Southern China Tea Region a Tea Paradise for Chinese New Years

Southern China Tea Region a Tea Paradise for Chinese New Years

Happy Chinese New Year! The annual event begins on Saturday, January 22 this year, the second new moon after the winter solstice on December 21. Also known as Lunar New Year — after all, more countries than China honor the calendar that is determined by the moon’s cycles — the holiday stands as a distinct high point for celebrations across China and other Asian countries. Just as with the holiday season in the United States, family gatherings, food and traditions represent the heart of this festive winter period. 

Tea figures largely into New Year celebrations: People drink it with every meal, and feasting is an especially convivial pursuit during the holiday’s two-week span. In addition to featuring good-luck foods — like long noodles, spring rolls and steamed chicken — Chinese New Year includes a huge range of traditions. 

For example, people clean their houses before it all begins; doing so, according to tradition, washes away the previous year’s bad fortune, and invites good luck to enter the picture. Houses also get decorated with the color red, and street lights are adorned with red lanterns; the color symbolizes prosperity and energy and rejects negativity. During Chinese New Year people give offerings to ancestors, hold family reunions, exchange red envelopes, set off firecrackers and fireworks, watch dragon and lion dances, and much more. 

Red figures largely into Chinese New Year, along with gold.

Southern China tea region a tea paradise

Chinese honor the holiday across most of the country, including southern China, one of the country’s four main tea-growing regions. The southern China tea region includes Taiwan, Guangdon, Fujian and Guangxi. We carry tea from all corners of the southern China tea region, which supports some of the country’s most famous teas. Tie Guan Yin (Iron Goddess of Mercy), Baihao Zinhen (White Needle) and Da Hong Pao (Royal Red Robe), for example, all are from the region, which is almost uniformly warm, with significant rainfall and clay soils.

Among the areas within southern China, Fujian is the most famous for tea, especially oolong. In fact, the word tea is derived from a Chinese dialect called Minnan that is spoken in Fujian, as well as Taiwan and other parts of southern China. In terms of volume, Fujian in 2021 produced 488 metric tons of tea, second only to Yunnan in tea production. If you ever visit Fujian, make sure to try one of its most famous dishes, hard-boiled eggs cooked in tea.

Fujian – in red!

The southern China tea region is tea country! In the cities, villages an in rural outposts, you’ll find people sipping tea from morning until they go to bed.

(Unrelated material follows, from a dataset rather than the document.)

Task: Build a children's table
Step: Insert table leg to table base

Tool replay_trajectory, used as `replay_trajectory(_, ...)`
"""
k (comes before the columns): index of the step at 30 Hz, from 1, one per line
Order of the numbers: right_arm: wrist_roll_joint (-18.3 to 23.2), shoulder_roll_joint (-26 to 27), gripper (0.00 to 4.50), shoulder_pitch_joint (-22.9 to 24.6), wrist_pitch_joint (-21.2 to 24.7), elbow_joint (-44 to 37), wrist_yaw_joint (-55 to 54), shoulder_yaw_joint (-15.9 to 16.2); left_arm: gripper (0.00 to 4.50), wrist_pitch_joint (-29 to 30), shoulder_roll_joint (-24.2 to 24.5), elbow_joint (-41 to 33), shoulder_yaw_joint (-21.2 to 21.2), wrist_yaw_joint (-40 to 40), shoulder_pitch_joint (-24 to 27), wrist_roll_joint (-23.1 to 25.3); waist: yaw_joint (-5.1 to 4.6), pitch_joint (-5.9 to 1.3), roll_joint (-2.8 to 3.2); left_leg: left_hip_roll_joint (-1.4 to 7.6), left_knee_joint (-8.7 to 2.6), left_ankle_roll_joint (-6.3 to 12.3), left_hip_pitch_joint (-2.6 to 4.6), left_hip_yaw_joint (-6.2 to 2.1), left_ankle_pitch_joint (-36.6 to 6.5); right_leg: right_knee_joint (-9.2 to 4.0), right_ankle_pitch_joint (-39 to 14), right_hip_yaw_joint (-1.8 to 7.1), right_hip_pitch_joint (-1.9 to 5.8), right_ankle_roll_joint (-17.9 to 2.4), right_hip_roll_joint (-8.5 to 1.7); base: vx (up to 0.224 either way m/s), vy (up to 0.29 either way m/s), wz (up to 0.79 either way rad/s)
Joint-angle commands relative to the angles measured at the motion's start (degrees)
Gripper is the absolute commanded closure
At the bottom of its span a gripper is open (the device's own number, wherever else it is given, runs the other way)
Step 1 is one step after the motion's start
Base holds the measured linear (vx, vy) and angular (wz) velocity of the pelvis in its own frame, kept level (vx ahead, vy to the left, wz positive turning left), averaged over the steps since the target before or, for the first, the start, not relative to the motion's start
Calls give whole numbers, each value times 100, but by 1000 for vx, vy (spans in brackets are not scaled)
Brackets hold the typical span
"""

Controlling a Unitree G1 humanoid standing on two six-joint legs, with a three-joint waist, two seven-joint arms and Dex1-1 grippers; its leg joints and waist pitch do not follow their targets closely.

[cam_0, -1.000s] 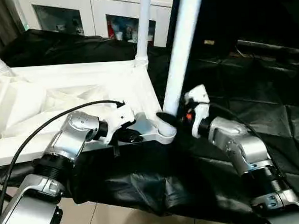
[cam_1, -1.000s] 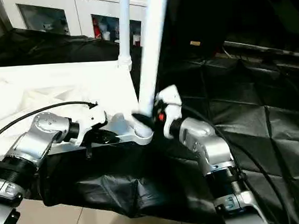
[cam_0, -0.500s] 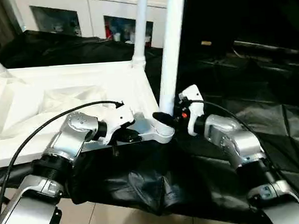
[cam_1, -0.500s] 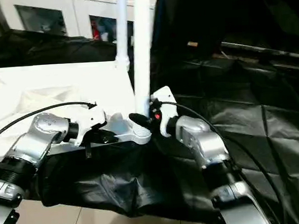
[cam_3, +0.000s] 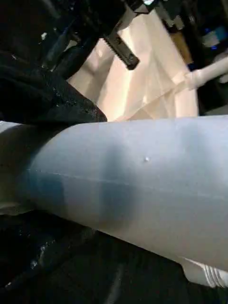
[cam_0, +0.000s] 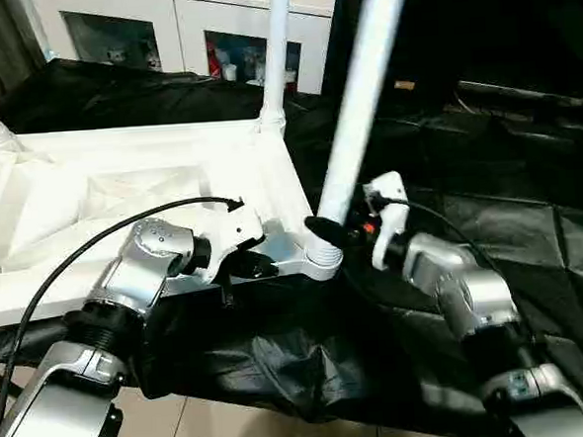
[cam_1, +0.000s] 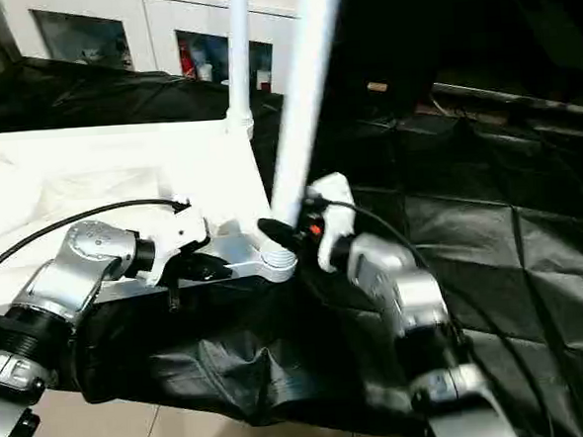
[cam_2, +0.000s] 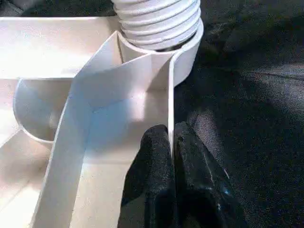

Teas from Southern China Tea Region: Bai Mu Dan White Tea, Fujian

Bai Mu Dan white tea, from Fujian, is a tea cake made from white tea.

Tea artisans in Fujian harvest white tea leaves from a semi-wild tea garden in the Taimu Mountain area of the province, wither them, and press them into round cakes using traditional stone molds. Not only is this special tea delicious — it offers a thick, textured mouth-feel and a long-lasting sweet aftertaste (hiu gan) reminiscent of wildflower honey — it’s healthy, too. People treasure aged white tea cakes for their reported health benefits, such as curing skin disorders, reducing fever and inflammation, nurturing lung and liver functions and reducing blood pressure.

Teas From Southern China Tea Region: Dan Cong Honey Orchid Oolong, Guandong

Dan Cong Honey Orchid comes from the economic dynamo of Guangdong Province.

GuangDong Province, the most southerly oolong production province in China and an economic powerhouse — Guangdong has the largest and fastest-growing economy among China’s 31 provinces and municipalities — is well-known for its tea excellence. This signature oolong comes from a single grove — that’s what “dan cong” means in Chinese. Each grove of trees in the plantation is harvested and processed individually. And the tea from each grove yields unique types of fragrant leaves, which often broadcast a sweet orchid aroma with notes of apricot.

Teas From Southern China Tea Region: Oriential Beauty Oolong, Taiwan

Oriental Beauty, a unique oolong from Taiwan that incorporates insect bites into tea production!

This famous tea, from Mount Ali in northern Taiwan, relies on an unusual partner for tea production: insects. That’s right, bugs chew the leaves in this region, but instead of destroying the tea, their gnawing enhances the tea’s flavor, which is quite smooth and sweet, with a unique aroma of ripe peaches and honey. Other aspects of Oriental Beauty are also unique. The leaves, for example, look more like fall foliage than the standard green leaves we normally encounter on tea shrubs. In addition, they are normally harvested during summer — those insects need time to dine! — and then tea artisans oxidize the leaves to between 50%-60%, which is more than most Taiwanese oolongs.

Taiwan is famous for oolongs. We carry a variety of them, and trumpet them all. There’s something about Taiwan’s climate and mountainous terroir that helps to produce novel oolongs.